The expected output is exactly the lines below, starting at the line with "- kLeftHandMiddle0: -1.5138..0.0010" and ending at the line with "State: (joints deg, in", both included; no other line belongs in it.

● ● ● ●

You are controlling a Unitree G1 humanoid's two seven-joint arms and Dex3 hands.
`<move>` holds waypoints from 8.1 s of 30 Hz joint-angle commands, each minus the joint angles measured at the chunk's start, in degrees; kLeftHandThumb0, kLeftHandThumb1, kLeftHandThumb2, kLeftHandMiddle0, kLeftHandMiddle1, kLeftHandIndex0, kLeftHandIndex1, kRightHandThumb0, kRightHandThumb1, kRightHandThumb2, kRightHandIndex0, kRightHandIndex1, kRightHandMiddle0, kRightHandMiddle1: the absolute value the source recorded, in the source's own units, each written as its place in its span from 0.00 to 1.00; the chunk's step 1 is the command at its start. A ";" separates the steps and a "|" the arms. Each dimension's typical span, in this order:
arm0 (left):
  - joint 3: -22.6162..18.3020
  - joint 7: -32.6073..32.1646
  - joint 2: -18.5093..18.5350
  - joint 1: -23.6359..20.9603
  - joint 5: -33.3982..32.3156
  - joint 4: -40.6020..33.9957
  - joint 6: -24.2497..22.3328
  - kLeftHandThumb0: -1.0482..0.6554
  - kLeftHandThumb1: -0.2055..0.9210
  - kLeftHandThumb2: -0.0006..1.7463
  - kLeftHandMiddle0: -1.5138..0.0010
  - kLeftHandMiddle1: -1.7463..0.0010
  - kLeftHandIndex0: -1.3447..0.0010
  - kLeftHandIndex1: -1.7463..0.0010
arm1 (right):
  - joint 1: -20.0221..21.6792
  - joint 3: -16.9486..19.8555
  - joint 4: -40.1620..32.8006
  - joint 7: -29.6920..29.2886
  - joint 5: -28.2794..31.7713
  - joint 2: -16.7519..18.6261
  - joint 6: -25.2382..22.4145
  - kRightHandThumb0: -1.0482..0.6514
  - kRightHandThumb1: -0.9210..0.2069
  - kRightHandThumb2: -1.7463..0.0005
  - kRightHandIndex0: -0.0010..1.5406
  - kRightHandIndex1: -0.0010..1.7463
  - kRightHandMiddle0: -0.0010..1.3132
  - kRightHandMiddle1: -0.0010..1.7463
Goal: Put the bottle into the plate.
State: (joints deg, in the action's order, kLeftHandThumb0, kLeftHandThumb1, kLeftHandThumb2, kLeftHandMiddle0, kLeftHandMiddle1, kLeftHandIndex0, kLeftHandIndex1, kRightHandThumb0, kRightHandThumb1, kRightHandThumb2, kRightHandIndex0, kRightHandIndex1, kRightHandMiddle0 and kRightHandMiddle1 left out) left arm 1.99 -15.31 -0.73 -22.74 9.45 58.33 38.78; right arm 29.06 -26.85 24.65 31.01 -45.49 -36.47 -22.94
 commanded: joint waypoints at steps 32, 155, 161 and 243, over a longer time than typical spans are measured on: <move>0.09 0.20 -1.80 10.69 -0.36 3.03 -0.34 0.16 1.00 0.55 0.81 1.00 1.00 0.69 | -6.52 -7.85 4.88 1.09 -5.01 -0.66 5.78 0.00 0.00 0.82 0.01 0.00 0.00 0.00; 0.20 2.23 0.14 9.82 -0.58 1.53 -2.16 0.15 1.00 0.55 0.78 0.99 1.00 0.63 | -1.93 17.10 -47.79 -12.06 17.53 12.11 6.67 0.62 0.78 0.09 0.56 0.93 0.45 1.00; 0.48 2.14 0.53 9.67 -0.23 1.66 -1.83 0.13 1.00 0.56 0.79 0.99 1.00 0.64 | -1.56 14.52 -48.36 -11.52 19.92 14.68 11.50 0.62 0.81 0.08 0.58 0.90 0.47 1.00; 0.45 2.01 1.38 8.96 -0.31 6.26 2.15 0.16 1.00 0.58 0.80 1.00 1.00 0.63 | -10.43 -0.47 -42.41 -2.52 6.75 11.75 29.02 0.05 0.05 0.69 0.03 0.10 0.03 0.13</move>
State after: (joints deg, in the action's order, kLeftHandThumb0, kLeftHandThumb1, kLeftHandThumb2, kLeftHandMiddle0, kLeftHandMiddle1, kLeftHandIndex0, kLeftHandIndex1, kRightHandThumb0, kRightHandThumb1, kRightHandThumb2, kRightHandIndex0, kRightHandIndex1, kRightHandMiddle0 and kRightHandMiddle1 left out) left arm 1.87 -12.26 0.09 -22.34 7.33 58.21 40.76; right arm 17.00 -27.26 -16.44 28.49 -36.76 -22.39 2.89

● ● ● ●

* Reply
  - kLeftHandMiddle0: -1.5138..0.0010
  - kLeftHandMiddle1: -1.7463..0.0010
  - kLeftHandIndex0: -1.3447..0.0010
  - kLeftHandIndex1: -1.7463..0.0010
arm1 (right):
  - joint 1: -20.0221..21.6792
  - joint 3: -16.9486..19.8555
  - joint 4: -40.1620..32.8006
  - joint 7: -29.6920..29.2886
  - joint 5: -28.2794..31.7713
  - joint 2: -16.7519..18.6261
  - joint 6: -25.2382..22.4145
  - kRightHandThumb0: -1.0482..0.6514
  - kRightHandThumb1: -0.9210..0.2069
  - kRightHandThumb2: -1.7463..0.0005
  - kRightHandIndex0: -0.0010..1.5406
  - kRightHandIndex1: -0.0010..1.7463
  - kRightHandMiddle0: -0.0010..1.3132
  - kRightHandMiddle1: -0.0010..1.7463
Goal: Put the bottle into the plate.
State: (joints deg, in the action's order, kLeftHandThumb0, kLeftHandThumb1, kLeftHandThumb2, kLeftHandMiddle0, kLeftHandMiddle1, kLeftHandIndex0, kLeftHandIndex1, kRightHandThumb0, kRightHandThumb1, kRightHandThumb2, kRightHandIndex0, kRightHandIndex1, kRightHandMiddle0 and kRightHandMiddle1 left out) left arm 1.99 -15.31 -0.73 -22.74 9.45 58.33 38.78; right arm 29.06 -26.85 24.65 31.01 -45.49 -36.47 -22.94

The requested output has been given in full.